改訂新版 世界大百科事典 「バルマク家」の意味・わかりやすい解説
バルマク家 (バルマクけ)
アッバース朝初期のカリフたちに仕えて権勢をふるったイラン系の宰相家一門。バルマクBarmak家はもとはバルフ近郊のナウバハール仏教寺院の管主を代々務める家柄であったが,ウマイヤ朝末期にイスラムに改宗,ハーリドKhālidがウマイヤ朝打倒のアッバース家運動に加わって功績をあげ,革命が成功すると,初代カリフ,サッファーフから軍務と税務の官庁の長官として,アッバース朝の重要な行政をゆだねられた。

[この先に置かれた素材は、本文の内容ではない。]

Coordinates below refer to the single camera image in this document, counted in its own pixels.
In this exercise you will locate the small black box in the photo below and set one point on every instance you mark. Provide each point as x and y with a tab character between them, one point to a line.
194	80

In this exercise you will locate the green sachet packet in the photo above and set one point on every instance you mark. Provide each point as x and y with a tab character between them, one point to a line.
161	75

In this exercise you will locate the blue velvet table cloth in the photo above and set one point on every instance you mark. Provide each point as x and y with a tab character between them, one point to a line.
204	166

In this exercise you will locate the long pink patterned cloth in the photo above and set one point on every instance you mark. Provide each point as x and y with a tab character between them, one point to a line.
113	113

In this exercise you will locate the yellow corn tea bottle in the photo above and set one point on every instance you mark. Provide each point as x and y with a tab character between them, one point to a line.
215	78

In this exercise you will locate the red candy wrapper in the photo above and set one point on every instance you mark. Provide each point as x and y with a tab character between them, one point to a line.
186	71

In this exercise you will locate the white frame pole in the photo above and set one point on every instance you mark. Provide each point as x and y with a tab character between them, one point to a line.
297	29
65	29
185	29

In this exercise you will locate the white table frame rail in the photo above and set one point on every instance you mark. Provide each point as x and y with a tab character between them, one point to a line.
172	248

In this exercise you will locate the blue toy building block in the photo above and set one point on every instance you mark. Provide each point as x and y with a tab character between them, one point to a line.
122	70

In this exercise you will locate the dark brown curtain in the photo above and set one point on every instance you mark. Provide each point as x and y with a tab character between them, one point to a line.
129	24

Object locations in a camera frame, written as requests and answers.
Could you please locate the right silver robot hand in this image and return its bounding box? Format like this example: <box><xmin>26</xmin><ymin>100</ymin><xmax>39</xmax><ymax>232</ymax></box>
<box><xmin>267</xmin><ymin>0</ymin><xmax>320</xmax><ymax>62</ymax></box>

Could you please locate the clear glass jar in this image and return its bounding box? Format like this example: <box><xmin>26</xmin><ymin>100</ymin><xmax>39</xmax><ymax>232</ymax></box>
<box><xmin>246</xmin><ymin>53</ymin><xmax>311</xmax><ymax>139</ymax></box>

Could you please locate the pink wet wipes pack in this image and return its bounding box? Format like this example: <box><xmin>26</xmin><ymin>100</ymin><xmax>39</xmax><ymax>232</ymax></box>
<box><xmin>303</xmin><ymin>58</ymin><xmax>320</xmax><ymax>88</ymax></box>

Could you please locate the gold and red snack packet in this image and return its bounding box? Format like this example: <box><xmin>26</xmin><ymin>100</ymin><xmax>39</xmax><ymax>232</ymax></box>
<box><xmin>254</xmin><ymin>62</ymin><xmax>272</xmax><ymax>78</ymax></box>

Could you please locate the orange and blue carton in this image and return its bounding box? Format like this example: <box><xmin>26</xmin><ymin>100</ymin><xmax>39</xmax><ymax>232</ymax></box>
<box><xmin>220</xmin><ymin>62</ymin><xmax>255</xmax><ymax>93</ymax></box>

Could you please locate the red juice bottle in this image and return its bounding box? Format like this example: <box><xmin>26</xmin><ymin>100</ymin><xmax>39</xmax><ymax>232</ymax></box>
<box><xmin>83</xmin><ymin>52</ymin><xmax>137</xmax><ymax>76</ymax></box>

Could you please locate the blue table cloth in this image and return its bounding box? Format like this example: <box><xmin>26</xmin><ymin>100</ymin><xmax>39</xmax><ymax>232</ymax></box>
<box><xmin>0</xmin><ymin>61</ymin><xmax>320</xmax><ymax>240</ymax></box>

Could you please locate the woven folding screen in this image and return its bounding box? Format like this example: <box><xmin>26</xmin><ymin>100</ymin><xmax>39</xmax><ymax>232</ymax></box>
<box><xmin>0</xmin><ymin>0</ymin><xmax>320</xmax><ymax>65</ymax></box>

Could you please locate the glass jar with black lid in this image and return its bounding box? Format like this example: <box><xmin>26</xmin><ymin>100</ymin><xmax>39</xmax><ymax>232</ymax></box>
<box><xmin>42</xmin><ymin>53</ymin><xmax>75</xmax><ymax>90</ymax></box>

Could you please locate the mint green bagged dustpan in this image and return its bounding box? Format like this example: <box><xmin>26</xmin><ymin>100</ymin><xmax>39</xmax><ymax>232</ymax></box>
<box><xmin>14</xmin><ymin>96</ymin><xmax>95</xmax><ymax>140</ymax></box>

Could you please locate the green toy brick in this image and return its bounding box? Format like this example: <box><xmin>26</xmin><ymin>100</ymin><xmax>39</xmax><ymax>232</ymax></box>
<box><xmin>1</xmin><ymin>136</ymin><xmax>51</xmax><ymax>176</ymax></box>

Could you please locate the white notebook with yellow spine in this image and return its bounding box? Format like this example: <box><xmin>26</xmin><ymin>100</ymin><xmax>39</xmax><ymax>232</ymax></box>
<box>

2代カリフ,マンスールの治下でハーリドは,ファールスやタバレスターンなどの税務長官を歴任したが,その間息子のヤフヤーYaḥyāが父について行政能力を身につけるとともに,3代カリフ,マフディーのとき,王子ハールーン・アッラシードの後見人となった。その縁で786年,ハールーン・アッラシードがカリフに即位するや,ヤフヤーは宰相(ワジール)の肩書のもとに,カリフから行政全般をゆだねられ,以後17年間,息子のファドルal-FaḍlとジャーファルJa`farとともに,バルマク家支配時代を現出した。しかし803年,一家の権勢があまりにも強大化したことをうとましく思ったカリフは,ジャーファルを処刑,ヤフヤーとファドル父子を獄死させ,一家は断絶した。